O flagrante que durou 32 horas !

Por Anderson Figueira da Roza
Recentemente tive a oportunidade de trabalhar no acompanhamento de um auto de prisão em flagrante que iniciou pelas 17 (dezessete) horas de uma sexta-feira e só veio a terminar durante a madrugada de sábado para domingo. Isso quer dizer que todas as atividades relacionadas a este episódio somaram aproximadamente TRINTA E DUAS HORAS de trabalho.
O caso em si revela o risco na realização de negócios mal feitos entre particulares, que muitas vezes acabam seduzidos por falsas vantagens, e como não dispõem de efetivos mecanismos de controle efetivos sobre tudo que pode ser lícito e ilícito no mercado.
Meu cliente é um empresário, proprietário de negócios na atividade noturna e também de estacionamentos privados. É uma figura simpática e carismática, logo, está sempre rodeado de amigos. Há um tempo, um conhecido seu lhe ofereceu a oportunidade de comprar um automóvel de luxo com possibilidade de parcelamento direto após alguns meses e que a transferência de propriedade do automóvel em questão se daria quando do término do parcelamento. Os documentos do automóvel estavam em dia, o carrão era um arraso, oportunidade de um bom negócio.
O detalhe é que este conhecido seu, não era o real proprietário do automóvel, mas tinha uma procuração para efetivar a venda, de caráter irrevogável e irretratável. Para fechar o negócio fez rápidas consultas ao site do Detran de onde o automóvel estava emplacado e tudo estava regular. Concretizou o acordo, fazendo um bom pagamento na entrada e o restante em algumas parcelas.
Durante o último verão inclusive, foi parado em algumas fiscalizações nas estradas em deslocamento para o litoral e apresentou os documentos do carro, e nada de anormal lhe fora apontado nestas abordagens.

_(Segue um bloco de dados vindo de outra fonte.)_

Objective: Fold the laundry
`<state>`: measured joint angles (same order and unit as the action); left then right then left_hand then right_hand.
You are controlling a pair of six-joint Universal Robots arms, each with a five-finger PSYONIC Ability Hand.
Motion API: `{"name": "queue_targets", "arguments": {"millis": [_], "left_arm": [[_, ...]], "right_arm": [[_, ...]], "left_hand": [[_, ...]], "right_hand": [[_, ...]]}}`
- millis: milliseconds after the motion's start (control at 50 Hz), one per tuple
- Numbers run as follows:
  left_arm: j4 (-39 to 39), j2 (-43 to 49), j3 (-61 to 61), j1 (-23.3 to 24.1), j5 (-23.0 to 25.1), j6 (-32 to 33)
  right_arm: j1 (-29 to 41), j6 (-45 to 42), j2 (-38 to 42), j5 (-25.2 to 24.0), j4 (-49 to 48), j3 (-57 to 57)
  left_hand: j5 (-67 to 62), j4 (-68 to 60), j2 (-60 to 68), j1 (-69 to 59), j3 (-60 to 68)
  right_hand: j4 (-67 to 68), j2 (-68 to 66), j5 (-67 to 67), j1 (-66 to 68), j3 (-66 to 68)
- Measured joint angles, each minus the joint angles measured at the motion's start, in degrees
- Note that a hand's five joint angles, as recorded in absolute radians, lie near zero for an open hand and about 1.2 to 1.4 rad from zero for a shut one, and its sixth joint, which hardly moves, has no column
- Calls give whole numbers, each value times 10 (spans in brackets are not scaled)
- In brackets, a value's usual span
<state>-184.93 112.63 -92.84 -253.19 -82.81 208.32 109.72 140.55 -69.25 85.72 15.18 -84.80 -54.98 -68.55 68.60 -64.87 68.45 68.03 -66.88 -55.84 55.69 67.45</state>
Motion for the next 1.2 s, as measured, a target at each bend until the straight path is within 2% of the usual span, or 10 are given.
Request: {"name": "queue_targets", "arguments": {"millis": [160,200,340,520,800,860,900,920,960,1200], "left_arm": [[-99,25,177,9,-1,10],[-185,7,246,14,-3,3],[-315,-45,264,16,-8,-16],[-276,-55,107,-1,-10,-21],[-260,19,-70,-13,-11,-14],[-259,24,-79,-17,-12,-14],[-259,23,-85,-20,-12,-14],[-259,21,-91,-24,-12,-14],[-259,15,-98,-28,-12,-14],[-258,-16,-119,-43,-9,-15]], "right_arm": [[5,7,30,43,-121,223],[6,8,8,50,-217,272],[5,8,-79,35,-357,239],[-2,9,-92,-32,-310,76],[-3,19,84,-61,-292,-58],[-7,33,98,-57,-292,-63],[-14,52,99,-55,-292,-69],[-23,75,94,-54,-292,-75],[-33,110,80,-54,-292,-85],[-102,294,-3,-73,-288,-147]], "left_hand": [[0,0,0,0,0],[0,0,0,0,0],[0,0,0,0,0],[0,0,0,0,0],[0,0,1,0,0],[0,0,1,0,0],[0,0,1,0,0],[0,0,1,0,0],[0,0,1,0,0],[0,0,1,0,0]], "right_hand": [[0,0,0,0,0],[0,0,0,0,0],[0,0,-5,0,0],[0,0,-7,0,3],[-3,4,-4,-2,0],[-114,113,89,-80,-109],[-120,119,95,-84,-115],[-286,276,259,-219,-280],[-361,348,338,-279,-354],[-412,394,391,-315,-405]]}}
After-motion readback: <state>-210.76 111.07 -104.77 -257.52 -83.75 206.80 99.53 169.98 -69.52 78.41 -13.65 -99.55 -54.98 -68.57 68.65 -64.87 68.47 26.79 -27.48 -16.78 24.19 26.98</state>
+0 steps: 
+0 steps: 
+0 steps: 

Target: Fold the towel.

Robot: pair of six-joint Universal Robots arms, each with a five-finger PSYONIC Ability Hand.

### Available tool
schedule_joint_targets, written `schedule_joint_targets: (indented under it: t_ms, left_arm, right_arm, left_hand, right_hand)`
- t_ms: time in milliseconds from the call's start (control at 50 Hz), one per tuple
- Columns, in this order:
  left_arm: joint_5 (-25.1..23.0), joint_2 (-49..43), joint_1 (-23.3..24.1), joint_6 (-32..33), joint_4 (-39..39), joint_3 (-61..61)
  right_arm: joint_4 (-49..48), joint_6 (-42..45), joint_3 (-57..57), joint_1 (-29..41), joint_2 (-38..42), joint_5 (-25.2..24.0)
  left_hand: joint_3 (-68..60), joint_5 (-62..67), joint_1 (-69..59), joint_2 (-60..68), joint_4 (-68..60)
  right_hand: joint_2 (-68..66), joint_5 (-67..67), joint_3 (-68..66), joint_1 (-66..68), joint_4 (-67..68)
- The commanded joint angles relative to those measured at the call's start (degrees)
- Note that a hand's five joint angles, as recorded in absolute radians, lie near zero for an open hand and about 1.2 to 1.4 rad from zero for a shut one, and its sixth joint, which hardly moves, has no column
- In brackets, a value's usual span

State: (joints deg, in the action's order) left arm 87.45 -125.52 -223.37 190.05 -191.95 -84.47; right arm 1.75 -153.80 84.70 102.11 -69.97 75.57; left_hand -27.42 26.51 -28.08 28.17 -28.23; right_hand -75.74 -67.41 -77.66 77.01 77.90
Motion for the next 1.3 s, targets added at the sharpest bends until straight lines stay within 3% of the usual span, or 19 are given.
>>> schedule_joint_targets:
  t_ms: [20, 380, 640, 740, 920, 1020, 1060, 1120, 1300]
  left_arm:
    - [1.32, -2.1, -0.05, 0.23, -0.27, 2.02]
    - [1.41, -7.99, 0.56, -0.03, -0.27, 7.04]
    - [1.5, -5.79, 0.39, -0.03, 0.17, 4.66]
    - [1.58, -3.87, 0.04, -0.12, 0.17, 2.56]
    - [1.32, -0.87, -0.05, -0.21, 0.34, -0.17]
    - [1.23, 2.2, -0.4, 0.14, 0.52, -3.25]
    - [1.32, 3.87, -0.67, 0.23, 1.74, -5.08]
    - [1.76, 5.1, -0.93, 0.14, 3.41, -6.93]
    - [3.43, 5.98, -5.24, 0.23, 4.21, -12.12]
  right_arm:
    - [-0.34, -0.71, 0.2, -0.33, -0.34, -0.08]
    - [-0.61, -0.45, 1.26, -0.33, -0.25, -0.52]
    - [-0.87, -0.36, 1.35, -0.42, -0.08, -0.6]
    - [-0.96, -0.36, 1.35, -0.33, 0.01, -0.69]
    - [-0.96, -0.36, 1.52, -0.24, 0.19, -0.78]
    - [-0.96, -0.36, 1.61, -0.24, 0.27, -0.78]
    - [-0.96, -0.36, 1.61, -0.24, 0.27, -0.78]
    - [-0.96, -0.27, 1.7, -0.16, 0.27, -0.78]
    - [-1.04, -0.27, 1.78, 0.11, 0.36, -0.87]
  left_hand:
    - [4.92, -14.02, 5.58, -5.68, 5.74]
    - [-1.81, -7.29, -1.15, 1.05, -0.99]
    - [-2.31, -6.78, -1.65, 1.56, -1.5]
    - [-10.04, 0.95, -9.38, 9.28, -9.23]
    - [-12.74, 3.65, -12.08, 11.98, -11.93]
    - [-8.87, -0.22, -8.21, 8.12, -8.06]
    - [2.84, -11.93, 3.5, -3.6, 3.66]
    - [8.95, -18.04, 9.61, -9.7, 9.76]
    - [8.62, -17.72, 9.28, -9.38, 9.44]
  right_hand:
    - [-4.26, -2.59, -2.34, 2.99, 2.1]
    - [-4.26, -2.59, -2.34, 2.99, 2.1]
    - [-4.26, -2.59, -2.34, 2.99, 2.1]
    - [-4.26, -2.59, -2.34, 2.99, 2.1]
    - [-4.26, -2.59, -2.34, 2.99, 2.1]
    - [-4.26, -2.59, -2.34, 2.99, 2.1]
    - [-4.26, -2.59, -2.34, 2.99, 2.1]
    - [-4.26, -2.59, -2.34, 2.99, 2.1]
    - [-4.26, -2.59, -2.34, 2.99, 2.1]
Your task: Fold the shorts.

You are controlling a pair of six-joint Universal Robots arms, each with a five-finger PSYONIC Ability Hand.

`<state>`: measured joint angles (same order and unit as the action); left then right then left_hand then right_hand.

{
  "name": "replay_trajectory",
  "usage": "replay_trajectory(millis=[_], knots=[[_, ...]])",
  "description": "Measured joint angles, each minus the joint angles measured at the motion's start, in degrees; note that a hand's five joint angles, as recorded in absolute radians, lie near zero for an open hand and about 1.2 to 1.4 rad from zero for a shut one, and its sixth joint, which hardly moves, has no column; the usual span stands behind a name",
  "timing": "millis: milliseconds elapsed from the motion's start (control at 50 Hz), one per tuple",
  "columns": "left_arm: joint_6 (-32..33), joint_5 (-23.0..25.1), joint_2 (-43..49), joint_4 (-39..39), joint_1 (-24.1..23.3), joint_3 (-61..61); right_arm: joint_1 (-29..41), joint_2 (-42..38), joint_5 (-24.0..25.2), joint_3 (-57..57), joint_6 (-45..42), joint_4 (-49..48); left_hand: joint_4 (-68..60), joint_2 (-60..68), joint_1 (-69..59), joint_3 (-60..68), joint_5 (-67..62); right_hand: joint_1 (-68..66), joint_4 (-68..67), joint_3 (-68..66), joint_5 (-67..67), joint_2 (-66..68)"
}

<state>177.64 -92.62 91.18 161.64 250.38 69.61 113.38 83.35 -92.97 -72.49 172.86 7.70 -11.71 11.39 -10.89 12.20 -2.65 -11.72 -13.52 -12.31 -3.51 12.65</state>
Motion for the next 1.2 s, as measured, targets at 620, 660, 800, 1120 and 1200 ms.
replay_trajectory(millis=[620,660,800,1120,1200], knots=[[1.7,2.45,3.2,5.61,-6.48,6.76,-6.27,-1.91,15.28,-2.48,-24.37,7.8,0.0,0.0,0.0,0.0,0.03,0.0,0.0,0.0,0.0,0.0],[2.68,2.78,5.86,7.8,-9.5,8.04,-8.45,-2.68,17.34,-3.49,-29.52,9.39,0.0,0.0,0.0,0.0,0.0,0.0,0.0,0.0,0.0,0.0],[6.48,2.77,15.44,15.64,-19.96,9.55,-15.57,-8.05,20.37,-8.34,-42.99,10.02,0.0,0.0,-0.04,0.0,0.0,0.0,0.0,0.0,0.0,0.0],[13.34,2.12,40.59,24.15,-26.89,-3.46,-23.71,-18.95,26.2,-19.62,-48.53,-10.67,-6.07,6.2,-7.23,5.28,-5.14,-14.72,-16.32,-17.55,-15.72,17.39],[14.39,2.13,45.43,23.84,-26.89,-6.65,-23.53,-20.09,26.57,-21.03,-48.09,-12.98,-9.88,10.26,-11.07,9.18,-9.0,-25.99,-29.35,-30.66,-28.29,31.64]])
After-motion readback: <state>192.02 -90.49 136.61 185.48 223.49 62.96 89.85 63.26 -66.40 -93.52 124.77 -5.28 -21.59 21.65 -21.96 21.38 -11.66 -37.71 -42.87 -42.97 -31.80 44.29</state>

Para sua surpresa, numa sexta-feira estava no escritório do seu estacionamento privado e teve a “visita” de policiais militares que chegaram ao local, alegando que tinham uma denúncia de que naquele pátio havia um automóvel clonado. Para a sua surpresa, era o referido automóvel narrado anteriormente. Configurado o “flagrante”, os policiais militares fizeram uma severa busca no escritório, avisando aos funcionários do local que ficassem quietos e não chamassem ninguém, que a partir daquele instantes estavam todos presos.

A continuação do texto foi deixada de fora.